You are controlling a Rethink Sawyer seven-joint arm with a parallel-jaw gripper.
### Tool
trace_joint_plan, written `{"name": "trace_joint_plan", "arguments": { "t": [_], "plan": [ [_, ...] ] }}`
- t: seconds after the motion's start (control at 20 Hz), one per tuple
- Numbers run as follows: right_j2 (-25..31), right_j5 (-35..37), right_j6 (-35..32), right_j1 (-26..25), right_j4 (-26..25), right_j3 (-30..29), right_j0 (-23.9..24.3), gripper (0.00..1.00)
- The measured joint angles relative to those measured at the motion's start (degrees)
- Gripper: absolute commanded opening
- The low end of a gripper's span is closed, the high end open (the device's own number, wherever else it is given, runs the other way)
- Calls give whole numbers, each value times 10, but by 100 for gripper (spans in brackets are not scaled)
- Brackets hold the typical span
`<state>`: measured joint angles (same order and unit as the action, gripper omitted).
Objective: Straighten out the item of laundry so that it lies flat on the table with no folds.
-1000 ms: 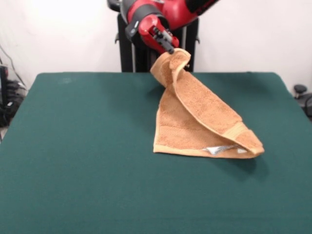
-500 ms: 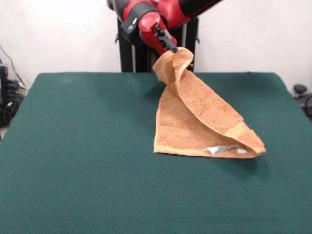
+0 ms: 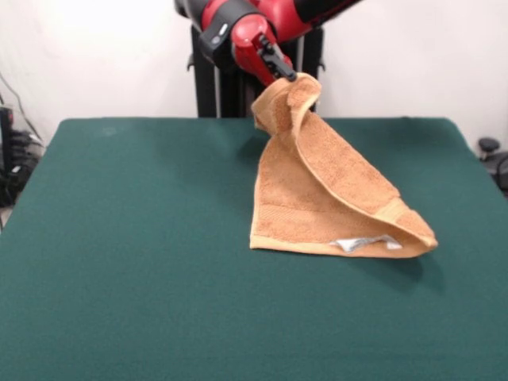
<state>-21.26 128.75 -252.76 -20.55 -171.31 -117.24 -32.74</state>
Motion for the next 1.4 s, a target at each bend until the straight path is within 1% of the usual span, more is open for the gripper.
{"name": "trace_joint_plan", "arguments": {
  "t": [0.4, 0.55, 0.9, 1.4],
  "plan": [
    [0, -50, 0, 20, 0, -12, -4, 0],
    [2, -73, 0, 27, 0, -22, -14, 0],
    [10, -86, 0, 46, 0, -34, -44, 0],
    [32, -90, 0, 75, 0, -49, -59, 0]
  ]
}}
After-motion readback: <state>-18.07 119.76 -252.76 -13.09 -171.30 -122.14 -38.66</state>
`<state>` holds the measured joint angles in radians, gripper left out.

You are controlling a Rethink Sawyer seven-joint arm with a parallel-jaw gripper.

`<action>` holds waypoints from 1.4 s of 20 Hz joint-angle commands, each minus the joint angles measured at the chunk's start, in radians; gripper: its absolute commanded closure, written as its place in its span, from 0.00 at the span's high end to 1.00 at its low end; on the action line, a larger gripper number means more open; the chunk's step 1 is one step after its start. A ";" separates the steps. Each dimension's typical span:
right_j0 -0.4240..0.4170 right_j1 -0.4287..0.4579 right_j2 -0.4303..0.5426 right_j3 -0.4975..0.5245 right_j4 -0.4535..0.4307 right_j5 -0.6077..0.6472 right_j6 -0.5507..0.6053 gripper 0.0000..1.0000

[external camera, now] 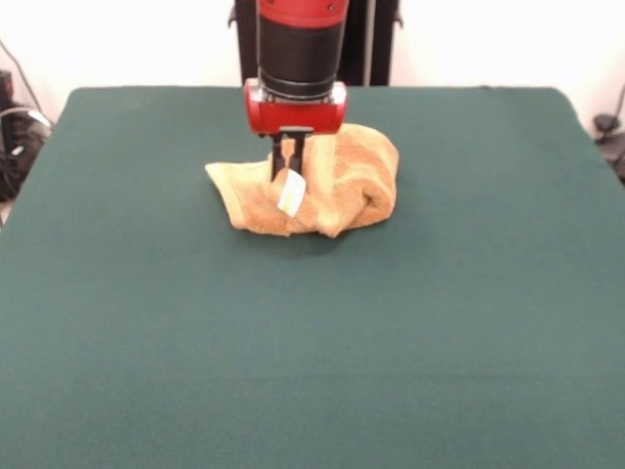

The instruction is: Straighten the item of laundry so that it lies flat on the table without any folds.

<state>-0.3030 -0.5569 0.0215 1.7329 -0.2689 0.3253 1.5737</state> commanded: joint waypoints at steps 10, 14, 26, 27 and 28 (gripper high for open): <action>0.133 -0.006 0.006 -0.007 0.155 0.115 0.238 0.00; 0.150 -0.003 -0.013 0.001 0.184 0.101 0.252 0.00; 0.227 -0.013 -0.063 0.025 0.265 0.086 0.281 0.00; 0.234 -0.010 -0.069 0.023 0.271 0.085 0.280 0.00; 0.239 -0.009 -0.075 0.023 0.276 0.083 0.281 0.00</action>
<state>-0.1189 -0.5965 -0.0692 1.7332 -0.0779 0.3407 1.5737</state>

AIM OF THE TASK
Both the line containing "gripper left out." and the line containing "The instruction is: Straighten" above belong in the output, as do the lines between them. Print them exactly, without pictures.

ANSWER FOR THIS EXERCISE
`<state>` holds the measured joint angles in radians, gripper left out.

You are controlling a Rethink Sawyer seven-joint arm with a parallel-jaw gripper.

`<action>` holds waypoints from 1.4 s of 20 Hz joint-angle commands, each minus the joint angles measured at the chunk's start, in radians; gripper: its absolute commanded closure, written as its place in its span, from 0.00 at the span's high end to 1.00 at its low end; on the action line, a larger gripper number means more open; the chunk's step 1 is one step after its start. A ";" separates the steps. Each dimension's typical span:
right_j0 -0.4240..0.4170 right_j1 -0.4287..0.4579 right_j2 -0.4303..0.5426 right_j3 -0.4975..0.5245 right_j4 -0.4535..0.4307 right_j5 -0.6077..0.6472 right_j6 -0.5507..0.6053 gripper 0.0000..1.0000

[external camera, now] 

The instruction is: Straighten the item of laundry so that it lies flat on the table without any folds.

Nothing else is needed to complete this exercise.